▶ Exercise goal
All of the records below should be output exactly.

▶ Listed records
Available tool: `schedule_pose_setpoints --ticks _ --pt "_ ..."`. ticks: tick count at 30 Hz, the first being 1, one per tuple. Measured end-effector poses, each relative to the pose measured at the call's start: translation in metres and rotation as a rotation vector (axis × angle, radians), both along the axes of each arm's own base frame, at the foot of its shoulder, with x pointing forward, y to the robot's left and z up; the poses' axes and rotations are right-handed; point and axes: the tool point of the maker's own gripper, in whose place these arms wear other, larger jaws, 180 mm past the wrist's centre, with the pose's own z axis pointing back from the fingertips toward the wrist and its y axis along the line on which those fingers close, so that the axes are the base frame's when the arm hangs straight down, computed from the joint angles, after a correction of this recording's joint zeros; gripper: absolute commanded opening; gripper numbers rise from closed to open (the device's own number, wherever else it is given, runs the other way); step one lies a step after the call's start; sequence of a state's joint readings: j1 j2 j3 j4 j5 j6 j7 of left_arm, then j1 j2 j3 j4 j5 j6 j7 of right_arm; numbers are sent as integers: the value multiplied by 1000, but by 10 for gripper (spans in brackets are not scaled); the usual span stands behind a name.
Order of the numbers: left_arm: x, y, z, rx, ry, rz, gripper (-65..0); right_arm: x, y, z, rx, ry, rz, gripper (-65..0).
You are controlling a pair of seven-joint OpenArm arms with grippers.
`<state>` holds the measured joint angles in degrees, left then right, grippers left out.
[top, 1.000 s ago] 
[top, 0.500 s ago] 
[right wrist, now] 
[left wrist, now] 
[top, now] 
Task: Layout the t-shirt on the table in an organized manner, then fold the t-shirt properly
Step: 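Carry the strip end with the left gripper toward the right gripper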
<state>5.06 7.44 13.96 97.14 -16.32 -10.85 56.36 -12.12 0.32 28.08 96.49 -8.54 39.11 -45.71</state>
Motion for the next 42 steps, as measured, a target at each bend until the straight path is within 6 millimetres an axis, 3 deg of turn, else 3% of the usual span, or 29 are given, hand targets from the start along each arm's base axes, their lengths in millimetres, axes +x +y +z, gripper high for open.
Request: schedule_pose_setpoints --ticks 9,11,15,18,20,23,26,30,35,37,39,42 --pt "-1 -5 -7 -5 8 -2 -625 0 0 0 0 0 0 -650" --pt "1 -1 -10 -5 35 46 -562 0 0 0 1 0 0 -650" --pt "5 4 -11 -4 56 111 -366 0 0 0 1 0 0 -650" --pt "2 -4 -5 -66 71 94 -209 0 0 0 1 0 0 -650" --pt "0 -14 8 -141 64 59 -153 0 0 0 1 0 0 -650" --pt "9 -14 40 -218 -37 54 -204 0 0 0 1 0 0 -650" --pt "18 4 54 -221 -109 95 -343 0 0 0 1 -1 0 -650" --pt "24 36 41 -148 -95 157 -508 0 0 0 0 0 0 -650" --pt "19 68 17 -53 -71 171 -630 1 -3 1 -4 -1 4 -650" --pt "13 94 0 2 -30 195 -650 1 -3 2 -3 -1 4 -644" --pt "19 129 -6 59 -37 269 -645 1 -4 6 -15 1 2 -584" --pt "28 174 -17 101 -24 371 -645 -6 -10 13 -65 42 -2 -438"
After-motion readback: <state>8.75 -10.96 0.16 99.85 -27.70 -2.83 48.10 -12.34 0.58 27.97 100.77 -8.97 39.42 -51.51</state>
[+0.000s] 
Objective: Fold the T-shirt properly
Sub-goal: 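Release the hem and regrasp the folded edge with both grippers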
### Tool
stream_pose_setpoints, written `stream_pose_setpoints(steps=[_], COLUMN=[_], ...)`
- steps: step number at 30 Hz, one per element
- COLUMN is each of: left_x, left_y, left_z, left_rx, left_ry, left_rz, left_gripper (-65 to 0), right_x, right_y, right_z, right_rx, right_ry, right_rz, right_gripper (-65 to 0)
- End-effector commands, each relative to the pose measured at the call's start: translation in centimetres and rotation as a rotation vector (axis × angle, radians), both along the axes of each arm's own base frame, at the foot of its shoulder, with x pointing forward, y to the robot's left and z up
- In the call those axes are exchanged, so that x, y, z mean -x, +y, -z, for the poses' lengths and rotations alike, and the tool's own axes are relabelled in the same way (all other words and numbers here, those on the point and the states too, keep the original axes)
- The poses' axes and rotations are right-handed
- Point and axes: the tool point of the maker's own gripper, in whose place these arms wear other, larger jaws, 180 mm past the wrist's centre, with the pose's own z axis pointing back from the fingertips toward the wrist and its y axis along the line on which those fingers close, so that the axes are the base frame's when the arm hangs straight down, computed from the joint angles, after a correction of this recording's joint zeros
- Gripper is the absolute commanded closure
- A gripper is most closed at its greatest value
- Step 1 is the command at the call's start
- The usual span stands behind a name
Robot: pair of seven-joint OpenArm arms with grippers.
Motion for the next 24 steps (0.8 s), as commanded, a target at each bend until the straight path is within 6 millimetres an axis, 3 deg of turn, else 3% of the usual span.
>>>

▶ Solution for this task
Available tool: `schedule_pose_setpoints --ticks _ --pt "_ ..."`. ticks: tick count at 30 Hz, the first being 1, one per tuple. Measured end-effector poses, each relative to the pose measured at the call's start: translation in metres and rotation as a rotation vector (axis × angle, radians), both along the axes of each arm's own base frame, at the foot of its shoulder, with x pointing forward, y to the robot's left and z up; the poses' axes and rotations are right-handed; point and axes: the tool point of the maker's own gripper, in whose place these arms wear other, larger jaws, 180 mm past the wrist's centre, with the pose's own z axis pointing back from the fingertips toward the wrist and its y axis along the line on which those fingers close, so that the axes are the base frame's when the arm hangs straight down, computed from the joint angles, after a correction of this recording's joint zeros; gripper: absolute commanded opening; gripper numbers rise from closed to open (the device's own number, wherever else it is given, runs the other way); step one lies a step after the call's start; sequence of a state's joint readings: j1 j2 j3 j4 j5 j6 j7 of left_arm, then j1 j2 j3 j4 j5 j6 j7 of right_arm; numbers are sent as integers: the value multiplied by 1000, but by 10 for gripper (spans in brackets are not scaled); the usual span stands behind a name.
Order of the numbers: left_arm: x, y, z, rx, ry, rz, gripper (-65..0); right_arm: x, y, z, rx, ry, rz, gripper (-65..0).
You are controlling a pair of seven-joint OpenArm arms with grippers.
`<state>` holds the measured joint angles in degrees, left then right, grippers left out.
[top, 1.000 s ago] 
[top, 0.500 s ago] 
[right wrist, now] 
[left wrist, now] 
[top, now] 
Task: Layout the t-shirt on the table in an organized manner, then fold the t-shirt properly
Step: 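Carry the strip end with the left gripper toward the right gripper
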<state>5.06 7.44 13.96 97.14 -16.32 -10.85 56.36 -12.12 0.32 28.08 96.49 -8.54 39.11 -45.71</state>
Motion for the next 42 steps, as measured, a target at each bend until the straight path is within 6 millimetres an axis, 3 deg of turn, else 3% of the usual span, or 29 are given, hand targets from the start along each arm's base axes, their lengths in millimetres, axes +x +y +z, gripper high for open.
Request: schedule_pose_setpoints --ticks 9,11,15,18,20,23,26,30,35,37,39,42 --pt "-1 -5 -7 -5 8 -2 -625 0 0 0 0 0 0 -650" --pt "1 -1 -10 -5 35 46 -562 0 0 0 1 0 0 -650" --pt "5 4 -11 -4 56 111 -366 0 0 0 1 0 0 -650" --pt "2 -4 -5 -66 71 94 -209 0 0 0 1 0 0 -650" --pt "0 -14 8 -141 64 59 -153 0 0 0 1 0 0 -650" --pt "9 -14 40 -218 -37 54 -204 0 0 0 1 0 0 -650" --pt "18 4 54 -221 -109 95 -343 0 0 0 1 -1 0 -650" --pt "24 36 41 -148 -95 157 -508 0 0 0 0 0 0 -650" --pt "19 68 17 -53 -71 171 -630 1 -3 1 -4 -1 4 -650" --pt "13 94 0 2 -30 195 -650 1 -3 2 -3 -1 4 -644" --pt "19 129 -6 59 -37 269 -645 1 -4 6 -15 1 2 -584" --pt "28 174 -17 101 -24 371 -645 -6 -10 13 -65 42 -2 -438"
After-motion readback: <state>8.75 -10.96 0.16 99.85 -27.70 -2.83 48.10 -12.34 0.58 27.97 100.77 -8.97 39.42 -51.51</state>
[+0.000s] 
Objective: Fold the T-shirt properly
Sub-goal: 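Release the hem and regrasp the folded edge with both grippers
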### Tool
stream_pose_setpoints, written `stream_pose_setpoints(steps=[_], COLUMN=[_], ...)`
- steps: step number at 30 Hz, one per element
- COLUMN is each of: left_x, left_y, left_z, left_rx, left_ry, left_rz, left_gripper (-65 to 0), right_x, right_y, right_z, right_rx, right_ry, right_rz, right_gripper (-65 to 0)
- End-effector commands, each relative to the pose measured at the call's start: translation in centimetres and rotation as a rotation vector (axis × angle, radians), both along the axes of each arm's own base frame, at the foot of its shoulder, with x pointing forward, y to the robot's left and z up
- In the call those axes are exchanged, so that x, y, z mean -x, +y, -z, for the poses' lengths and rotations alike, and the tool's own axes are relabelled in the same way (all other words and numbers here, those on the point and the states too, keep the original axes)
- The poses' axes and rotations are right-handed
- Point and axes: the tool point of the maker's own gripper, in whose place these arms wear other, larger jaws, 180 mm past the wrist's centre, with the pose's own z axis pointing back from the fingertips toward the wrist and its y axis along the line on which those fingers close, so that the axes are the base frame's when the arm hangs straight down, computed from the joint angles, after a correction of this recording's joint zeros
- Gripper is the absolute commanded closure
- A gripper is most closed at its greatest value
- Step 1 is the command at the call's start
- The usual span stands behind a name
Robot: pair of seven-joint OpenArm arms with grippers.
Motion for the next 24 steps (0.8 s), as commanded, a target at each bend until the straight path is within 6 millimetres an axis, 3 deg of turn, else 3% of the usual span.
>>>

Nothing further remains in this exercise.